Thursday, August 9, 2018

OUR FAILURE AND GOD'S MERCY

Rom. 8:32 ... "He who did not spare His own Son, but delivered Him up for us all, how will He not also with Him freely give us all things?"



      It is the fate of people in this life to be participants in the war between good and evil. In every circumstance of our daily experience we must make a choice whether we will take the side of good and oppose evil, or embrace evil and oppose good. Jesus once said, "He who is not with Me is against Me," and also, "Either make the tree good, and its fruit good; or make the tree rotten, and its fruit rotten; for the tree is known by its fruit, (Mat. 12:30,33). These statements yield no middle position between good and evil, or between Christ and Satan. The evil presents itself to us as temptations which entice us with appealing rewards for accepting them. We are never free of these temptations, since evil is always present about us. Furthermore, it is a fact that everyone falls victim to some of these temptations and thus involves himself in evil, and with this sin in our lives we know that we incur the wrath of God. 

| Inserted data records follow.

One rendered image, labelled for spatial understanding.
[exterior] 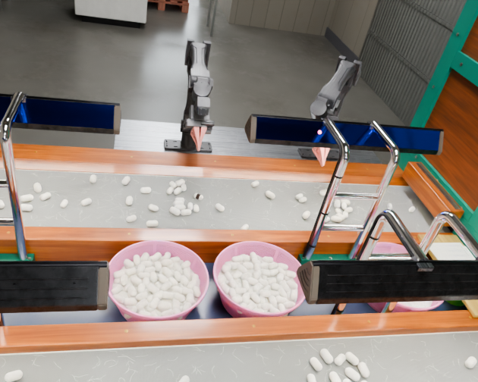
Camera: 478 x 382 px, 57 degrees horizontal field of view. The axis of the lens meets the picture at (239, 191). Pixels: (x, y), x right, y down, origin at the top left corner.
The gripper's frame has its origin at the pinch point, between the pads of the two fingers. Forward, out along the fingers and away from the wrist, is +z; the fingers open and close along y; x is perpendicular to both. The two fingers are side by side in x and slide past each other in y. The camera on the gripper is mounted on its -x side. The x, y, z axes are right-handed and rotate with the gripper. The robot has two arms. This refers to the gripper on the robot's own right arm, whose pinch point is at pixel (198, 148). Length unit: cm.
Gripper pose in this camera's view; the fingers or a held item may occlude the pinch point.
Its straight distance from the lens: 153.3
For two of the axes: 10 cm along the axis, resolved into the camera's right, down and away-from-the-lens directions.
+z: 0.2, 9.7, -2.3
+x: -2.5, 2.2, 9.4
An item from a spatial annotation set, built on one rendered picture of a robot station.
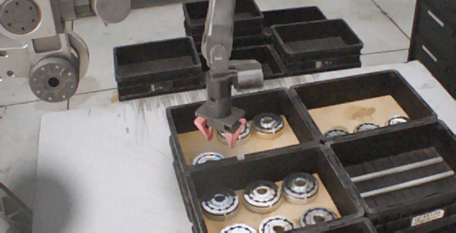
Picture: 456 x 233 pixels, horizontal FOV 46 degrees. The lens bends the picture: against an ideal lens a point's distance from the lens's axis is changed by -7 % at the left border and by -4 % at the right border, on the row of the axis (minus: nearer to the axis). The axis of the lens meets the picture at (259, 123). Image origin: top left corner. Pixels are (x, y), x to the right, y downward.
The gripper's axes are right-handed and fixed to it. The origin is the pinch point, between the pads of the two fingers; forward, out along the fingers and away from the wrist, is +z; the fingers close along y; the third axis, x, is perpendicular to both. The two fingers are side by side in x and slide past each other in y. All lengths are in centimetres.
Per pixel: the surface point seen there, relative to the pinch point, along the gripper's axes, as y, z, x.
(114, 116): 67, 37, -31
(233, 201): -2.6, 20.2, -0.8
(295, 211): -17.6, 23.1, -8.1
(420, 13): -6, 47, -199
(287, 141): -2.5, 23.1, -34.1
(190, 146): 22.6, 23.5, -17.8
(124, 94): 95, 58, -67
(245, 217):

      It is very discouraging to realize that sin corrupts us in spite of our best efforts to prevent it and that God is daily offended at our failures. There are people who hold back from Christian profession because they are aware of this discouragement and unwilling to experience its tension. Others, who make a start in the Christian life, eventually forsake it when this problem begins to build. In Matthew 13 in the Parable of the Sower, Jesus described the disciple who "when affliction or persecution arises because of the word, immediately falls away," (v.21). It is indeed depressing to declare by one's faith and obedience that he is taking the side of righteousness when he knows from the outset he will often fail.

      The eighth chapter of Romans addresses this problem with a strong message of encouragement for the Christian who wants to live true to his Lord. Although God condemns sin and will judge the sinner, He nevertheless still loves those whose lives are colored by sin. His justice demands that sin be punished, but His mercy appeals for patience. And so we find in II Pet. 3:9, "The Lord ... is patient toward you, not wishing for any to perish but for all to come to repentance." In infinite wisdom possessed only by God, He found a way to meet the demands of divine justice and yet extend mercy. This way is presented most succinctly in the initial text above. First, "He ... did not spare His own Son, but delivered Him up for us all." Jesus took the place of everyone who lives in this world when He went to the crucifixion and paid the ultimate price for our sins. As the prophet said, "He was pierced through for our transgressions, He was crushed for our iniquities; the chastening for our well being fell upon Him, and by His scourging we are healed," (Isa. 53:5). Second, God shows us great mercy in our sins, for as the lead text above says, "How will He not also with Him freely give us all things?" That is, just as the Father supplied His Son with everything He needed to complete His mission of human redemption, He will likewise give us everything we need to be recipients of that redemption in the end. 

      God did not sacrifice His Son for nothing; He gave Him up to a cruel death to save us from the same fate for our sins. He knows our struggle against evil and our frequent defeats, but He wills that, though we lose many battles, we should not lose the war and suffer our souls to be destroyed. He will daily supply us with "all things" by which we can recover from our failures and be saved. We are assured in Rom. 5:21 that "as sin reigned in death, even so grace might reign through righteousness to eternal life through Jesus Christ our Lord." In short, God will remit our sins day by day if we continue to repent and keep up the struggle against sin, and if we never cease to "keep seeking the things above, where Christ is, seated at the right hand of God," (Col. 3:1).